Australian Wildlife Conservancy (AWC) is the largest private owner of land for conservation in Australia (and one of the largest in the world). AWC owns and manages 29 properties protecting endangered wildlife across 6.5 million hectares (16.1 million acres) in iconic regions such as the Kimberley, Cape York, Lake Eyre and the Top End. Recognising that 'business as usual' for conservation in Australia will mean additional extinctions, AWC is developing and implementing a new model for conservation.
AWC was formed because Australia has the worst mammal extinction rate in the world and existing approaches to conservation are failing to halt and reverse the decline in our wildlife.
Almost 80% of AWC’s staff are based in the field, delivering practical, on-ground land management to control feral animals; manage fire and eradicate weeds. In the last five years, the AWC science program has generated over 150 peer-reviewed publications.
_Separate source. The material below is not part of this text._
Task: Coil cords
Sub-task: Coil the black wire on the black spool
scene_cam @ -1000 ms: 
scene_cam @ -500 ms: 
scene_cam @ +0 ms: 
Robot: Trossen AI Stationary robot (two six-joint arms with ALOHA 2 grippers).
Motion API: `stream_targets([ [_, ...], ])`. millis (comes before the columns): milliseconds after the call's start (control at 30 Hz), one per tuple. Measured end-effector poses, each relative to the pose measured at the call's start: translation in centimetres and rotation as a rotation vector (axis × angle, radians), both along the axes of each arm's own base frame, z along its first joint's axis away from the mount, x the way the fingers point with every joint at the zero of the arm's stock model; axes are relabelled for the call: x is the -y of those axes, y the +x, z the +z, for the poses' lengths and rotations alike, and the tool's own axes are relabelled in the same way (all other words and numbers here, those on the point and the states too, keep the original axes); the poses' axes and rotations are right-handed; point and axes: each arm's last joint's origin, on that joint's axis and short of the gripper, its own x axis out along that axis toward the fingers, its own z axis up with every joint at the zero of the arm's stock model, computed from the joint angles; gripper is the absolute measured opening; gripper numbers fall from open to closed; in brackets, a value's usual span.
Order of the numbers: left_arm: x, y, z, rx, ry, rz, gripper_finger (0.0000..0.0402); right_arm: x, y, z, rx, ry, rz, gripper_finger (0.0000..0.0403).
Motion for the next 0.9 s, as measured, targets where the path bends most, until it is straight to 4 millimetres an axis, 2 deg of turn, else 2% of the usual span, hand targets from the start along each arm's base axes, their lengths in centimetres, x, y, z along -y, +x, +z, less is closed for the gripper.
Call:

The proportion of AWC staff based in the field is much higher than other comparable organisations.
AWC is delivering measurable increases in the wild populations of Australia’s most endangered species. For example, the population of Bilbies, Numbats, Woylies, Bridled Nailtail Wallabies and Purple-crowned Fairy wrens on AWC properties have increased even though these species are declining elsewhere.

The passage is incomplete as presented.